COL_BLOCK - size of an in-memory collation description

This constant is the size of the buffer that needs to be handed to CMread_col.

Executable Interface

The following function-like interfaces are provided.

CMalpha - test for alphabetic character

Test next character in string for alphabetic.

This routine, which is system-independent MACRO, requires the user to include the global header <cm.h>.

Inputs:

str pointer to character to be checked

Outputs:

None

Returns:

FALSE if the character is not alphabetic.

Definition:

   bool
   CMalpha(str)
   char    *str;

CMbytecnt - count bytes in the next character

Count the number of bytes in the next character, returning either 1 or 2. This routine, which is system-independent MACRO, requires the user to include the global header <cm.h>.

Inputs:

str pointer to character within a string.

Outputs:

None

Returns:

The number of bytes in the next character, either 1 or 2.

Definition:

   i4
   CMbytecnt(str)
   char    *str;

CMbytedec - decrement a byte counter

Decrement a byte counter one or two bytes within a string, depending on whether the next character in the string pointed to by 'str' is one or two bytes long. This mimics the --i expression of C when used in manipulating string pointers, but takes into account 2 byte characters.

This routine, which is system-independent MACRO, requires the user to include the global header <cm.h>. CMbytedec has a side effect, and has to be implemented as a macro.

Inputs:

count byte counter depending on 'str'
str pointer to character within a string.

Outputs:

count This will change the value of the parameter 'count' either to 'count-1' or 'count-2'.

Returns:

The return value is set to the value of 'count', after decrement (as done by --i).

Side Effects:

The count argument is decremented by 1 or 2. Note that this is NOT a pointer argument.

Definition:

   i4
   CMbytedec(count, str)
   i4      count;

CMbyteinc - increment a byte counter

Increment a byte counter one or two bytes within a string, depending on whether the next character in the string pointed to by 'str' is one or two bytes long. This mimics the ++i expression of C when used in manipulating string pointers, but takes into account 2 byte characters.

This routine, which is system-independent MACRO, requires the user to include the global header <cm.h>. CMbyteinc has a side effect, and has to be implemented as a macro.

Inputs:

count byte counter depending on 'str'
str pointer to character within a string.

Outputs:

count This will change the value of the parameter 'count' either to 'count+1' or 'count+2'.

Returns:

The return value is set to the value of 'count', after increment (as done by ++i).

Side Effects:

The count argument is incremented by 1 or 2. Note that this is NOT a pointer argument.

Definition:

   i4
   CMbyteinc(count, str)
   i4      count;

CMclose_col - close collation file

Close an open collation file.

Inputs:

None

Outputs:

syserr System specific error

Returns:

OK if operation succeeded, otherwise system specific error status.

Side Effects:

Releases semaphore which may have been acquired during CMopen_col.

Definition:

   STATUS
   CMclose_col(syserr)
   CL_ERR_DESC		*syserr;

CMcmpcase - compare characters, case sensitive

Compare the next character in each of two strings, either single or double byte. (Case is significance)

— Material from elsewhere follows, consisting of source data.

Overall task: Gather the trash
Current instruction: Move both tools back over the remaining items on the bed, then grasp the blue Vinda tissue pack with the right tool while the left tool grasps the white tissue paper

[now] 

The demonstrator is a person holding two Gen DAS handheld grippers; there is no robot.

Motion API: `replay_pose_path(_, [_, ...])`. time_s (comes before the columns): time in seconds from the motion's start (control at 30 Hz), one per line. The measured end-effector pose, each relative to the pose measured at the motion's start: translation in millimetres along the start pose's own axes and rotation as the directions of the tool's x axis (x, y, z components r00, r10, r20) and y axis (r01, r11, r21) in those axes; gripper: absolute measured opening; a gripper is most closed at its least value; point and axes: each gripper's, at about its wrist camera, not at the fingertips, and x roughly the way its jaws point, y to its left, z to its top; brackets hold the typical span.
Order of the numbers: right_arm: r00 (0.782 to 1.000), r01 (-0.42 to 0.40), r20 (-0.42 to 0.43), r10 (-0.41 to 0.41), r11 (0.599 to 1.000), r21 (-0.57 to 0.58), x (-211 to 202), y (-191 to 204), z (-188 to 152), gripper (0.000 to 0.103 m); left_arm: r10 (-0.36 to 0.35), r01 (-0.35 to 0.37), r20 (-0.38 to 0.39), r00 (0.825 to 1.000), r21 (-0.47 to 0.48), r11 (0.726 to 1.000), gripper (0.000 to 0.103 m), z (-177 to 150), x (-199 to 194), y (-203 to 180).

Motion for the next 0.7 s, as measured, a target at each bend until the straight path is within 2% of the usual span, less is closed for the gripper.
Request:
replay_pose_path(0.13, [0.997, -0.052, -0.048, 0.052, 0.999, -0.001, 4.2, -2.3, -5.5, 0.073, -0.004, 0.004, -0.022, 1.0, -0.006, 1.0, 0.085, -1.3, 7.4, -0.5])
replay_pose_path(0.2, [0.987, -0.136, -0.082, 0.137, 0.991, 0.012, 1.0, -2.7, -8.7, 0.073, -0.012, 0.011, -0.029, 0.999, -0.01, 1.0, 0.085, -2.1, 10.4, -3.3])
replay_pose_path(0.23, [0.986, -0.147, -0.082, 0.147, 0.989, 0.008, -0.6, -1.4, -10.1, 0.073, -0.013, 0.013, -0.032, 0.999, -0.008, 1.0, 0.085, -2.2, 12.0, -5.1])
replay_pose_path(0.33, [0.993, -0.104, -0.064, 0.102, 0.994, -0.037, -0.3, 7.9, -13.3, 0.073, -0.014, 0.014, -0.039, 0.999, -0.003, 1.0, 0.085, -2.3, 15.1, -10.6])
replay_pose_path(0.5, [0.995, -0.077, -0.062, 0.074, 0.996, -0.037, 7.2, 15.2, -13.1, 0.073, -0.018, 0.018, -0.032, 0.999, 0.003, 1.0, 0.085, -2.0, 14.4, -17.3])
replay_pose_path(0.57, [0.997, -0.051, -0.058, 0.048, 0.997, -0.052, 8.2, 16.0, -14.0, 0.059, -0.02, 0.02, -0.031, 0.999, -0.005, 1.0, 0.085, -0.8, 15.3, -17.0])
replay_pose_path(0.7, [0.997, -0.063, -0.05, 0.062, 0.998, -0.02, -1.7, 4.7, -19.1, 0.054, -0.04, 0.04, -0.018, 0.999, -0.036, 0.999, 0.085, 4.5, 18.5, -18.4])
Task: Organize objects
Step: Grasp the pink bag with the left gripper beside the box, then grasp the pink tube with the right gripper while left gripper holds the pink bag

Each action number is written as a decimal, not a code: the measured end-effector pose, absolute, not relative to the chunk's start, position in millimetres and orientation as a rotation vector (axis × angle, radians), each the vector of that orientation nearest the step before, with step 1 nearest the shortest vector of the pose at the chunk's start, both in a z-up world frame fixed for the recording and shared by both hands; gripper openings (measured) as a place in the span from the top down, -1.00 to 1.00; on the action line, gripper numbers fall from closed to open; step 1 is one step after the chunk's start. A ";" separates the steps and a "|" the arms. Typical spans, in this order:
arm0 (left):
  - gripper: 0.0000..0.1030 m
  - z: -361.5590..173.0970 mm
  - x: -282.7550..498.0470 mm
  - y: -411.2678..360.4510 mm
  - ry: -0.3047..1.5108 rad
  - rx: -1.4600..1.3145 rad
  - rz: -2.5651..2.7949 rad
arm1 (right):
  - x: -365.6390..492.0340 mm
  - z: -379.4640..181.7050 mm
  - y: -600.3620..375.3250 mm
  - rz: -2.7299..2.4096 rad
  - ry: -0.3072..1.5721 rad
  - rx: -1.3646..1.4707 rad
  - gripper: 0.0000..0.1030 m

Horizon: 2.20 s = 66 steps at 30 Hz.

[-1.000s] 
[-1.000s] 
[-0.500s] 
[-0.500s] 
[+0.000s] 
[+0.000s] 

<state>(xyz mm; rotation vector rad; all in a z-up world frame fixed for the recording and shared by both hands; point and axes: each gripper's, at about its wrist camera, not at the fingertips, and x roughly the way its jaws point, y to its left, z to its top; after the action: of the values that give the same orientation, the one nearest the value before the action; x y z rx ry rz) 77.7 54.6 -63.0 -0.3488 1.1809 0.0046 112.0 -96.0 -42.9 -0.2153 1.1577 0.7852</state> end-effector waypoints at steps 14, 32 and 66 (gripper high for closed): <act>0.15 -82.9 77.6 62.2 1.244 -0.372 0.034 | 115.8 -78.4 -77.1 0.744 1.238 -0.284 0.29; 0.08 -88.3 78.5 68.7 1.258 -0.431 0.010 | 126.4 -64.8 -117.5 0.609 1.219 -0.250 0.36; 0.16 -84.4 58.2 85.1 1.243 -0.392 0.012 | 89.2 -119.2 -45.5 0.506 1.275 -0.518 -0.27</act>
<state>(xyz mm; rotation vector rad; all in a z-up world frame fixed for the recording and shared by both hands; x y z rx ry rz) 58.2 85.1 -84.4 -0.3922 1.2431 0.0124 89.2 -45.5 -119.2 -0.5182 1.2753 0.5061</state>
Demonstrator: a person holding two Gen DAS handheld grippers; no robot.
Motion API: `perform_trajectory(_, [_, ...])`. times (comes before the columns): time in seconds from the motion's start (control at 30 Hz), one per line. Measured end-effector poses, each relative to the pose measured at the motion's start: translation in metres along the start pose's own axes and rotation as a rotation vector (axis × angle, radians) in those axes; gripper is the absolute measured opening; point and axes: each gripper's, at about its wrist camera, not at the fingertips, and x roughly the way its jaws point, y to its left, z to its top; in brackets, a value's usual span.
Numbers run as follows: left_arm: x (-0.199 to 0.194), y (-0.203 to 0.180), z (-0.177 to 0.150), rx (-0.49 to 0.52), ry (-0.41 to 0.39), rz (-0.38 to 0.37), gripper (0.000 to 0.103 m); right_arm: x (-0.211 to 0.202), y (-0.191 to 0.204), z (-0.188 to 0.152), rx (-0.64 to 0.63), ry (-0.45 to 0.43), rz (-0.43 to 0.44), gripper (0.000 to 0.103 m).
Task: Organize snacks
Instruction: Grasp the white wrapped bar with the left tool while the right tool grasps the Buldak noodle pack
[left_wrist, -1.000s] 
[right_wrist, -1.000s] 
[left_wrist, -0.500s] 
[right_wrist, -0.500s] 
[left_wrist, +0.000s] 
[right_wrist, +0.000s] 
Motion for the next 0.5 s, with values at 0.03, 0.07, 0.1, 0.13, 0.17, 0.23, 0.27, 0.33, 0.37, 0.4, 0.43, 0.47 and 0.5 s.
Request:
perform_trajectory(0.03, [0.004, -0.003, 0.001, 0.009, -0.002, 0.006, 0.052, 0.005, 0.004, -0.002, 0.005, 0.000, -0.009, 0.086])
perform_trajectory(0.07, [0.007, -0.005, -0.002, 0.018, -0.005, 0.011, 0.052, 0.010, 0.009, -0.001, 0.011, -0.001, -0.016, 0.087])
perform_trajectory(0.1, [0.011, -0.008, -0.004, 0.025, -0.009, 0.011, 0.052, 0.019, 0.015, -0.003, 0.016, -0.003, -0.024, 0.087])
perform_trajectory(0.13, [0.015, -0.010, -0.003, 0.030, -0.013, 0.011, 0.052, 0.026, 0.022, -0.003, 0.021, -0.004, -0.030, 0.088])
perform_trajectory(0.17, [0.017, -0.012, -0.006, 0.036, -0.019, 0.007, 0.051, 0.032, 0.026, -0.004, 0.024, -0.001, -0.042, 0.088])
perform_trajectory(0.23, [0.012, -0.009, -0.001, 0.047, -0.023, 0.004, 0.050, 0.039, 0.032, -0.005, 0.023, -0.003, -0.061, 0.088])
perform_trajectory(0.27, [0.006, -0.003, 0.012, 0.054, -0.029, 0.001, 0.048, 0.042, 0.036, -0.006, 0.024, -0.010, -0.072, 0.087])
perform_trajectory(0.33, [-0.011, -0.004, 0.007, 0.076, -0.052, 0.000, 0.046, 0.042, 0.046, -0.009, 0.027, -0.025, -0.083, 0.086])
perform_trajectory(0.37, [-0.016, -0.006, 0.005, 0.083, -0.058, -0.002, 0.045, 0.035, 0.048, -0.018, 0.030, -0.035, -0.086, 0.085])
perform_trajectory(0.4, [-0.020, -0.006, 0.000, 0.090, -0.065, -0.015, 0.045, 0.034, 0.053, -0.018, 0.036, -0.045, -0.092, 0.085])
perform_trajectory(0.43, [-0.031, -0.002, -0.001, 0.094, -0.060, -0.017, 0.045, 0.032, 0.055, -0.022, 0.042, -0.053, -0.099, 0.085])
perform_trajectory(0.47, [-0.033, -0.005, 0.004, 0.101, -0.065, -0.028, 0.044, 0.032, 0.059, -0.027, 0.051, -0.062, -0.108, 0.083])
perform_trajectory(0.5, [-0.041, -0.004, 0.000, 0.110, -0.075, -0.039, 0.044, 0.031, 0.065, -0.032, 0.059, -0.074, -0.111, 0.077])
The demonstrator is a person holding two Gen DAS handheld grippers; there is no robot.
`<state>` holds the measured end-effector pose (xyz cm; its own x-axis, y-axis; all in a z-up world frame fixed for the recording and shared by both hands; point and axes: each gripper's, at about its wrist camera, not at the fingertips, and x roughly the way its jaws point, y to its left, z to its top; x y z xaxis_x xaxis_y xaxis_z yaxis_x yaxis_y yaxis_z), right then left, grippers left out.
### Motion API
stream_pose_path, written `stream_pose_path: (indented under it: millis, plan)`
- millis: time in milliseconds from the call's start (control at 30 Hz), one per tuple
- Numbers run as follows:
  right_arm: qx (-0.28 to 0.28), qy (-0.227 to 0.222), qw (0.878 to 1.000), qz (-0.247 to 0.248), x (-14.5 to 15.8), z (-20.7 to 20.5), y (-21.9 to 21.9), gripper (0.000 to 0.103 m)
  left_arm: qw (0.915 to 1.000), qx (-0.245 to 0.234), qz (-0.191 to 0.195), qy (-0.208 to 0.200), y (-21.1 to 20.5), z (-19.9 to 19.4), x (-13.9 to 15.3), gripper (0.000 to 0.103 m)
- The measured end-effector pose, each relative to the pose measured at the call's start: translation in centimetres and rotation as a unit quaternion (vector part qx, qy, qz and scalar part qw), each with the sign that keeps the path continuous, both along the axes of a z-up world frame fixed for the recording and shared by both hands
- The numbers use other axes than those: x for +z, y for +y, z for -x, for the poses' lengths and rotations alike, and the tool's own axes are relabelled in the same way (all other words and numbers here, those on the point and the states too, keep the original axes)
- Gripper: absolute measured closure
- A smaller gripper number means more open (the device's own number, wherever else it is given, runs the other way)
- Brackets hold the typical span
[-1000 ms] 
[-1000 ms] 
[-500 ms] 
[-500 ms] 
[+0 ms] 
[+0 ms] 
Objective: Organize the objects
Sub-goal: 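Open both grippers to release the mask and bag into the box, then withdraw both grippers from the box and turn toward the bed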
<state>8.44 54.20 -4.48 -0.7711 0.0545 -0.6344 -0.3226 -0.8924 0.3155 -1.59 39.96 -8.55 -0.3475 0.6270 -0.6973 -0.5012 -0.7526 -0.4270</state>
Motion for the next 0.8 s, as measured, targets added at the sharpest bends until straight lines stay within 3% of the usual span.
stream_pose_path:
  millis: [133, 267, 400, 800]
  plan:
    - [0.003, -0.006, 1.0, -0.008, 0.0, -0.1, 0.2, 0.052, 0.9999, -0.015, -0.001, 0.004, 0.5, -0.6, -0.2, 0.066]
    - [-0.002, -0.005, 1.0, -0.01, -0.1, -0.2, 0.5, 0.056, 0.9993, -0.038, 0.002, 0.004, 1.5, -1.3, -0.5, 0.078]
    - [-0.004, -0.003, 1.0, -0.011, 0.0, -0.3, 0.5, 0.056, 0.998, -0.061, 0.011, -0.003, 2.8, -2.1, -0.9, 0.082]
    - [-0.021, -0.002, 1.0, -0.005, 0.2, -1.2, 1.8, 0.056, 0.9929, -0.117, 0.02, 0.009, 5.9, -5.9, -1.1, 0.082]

This routine, which is system-independent MACRO, requires the user to include the global header <cm.h>.

Inputs:

str1 pointer to first character to compare.
str2 pointer to second character to be compared.

Outputs:

None

Returns:

< 0 if char1 < char2
0 if char1 == char2
> 0 if char1 > char2
(char1 and char2 is one character, include double byte character, within the string str1 and str2.)

Definition:

   i4
   CMcmpcase(str1, str2)
   char    *str1;
   char    *str2;

CMcmpnocase - compare characters, ignoring case

Compare the next character in each of two strings, either single or double byte characters. (Case is not significant)

This routine, which is system-independent MACRO, requires the user to include the global header <cm.h>.

Inputs:

str1 pointer to first character to compare.
str2 pointer to second character to be compared.

Outputs:

None.

Returns:

< 0 if char1 < char2
0 if char1 == char2
> 0 if char1 > char2

Definition:

   i4
   CMcmpnocase(str1, str2)
   char    *str1;
   char    *str2;

CMcntrl - test for non-printing character

Test next character in string for non-printing character

This routine, which is system-independent MACRO, requires the user to include the global header <cm.h>.

Inputs:

str pointer to character to be checked

Outputs:

None

Returns:

FALSE if the character is not a control character.

Definition:

   bool
   CMcntrl(str)
   char    *str;

CMcopy - copy characters from source to destination

CMcopy will copy (not necessarily null-terminated) character data from a source buffer into a destination buffer of a given length. Like STlcopy, CMcopy returns the number of bytes it copied (which may differ from the number of bytes requested to be copied if the last byte was double byte and could not be completely copied).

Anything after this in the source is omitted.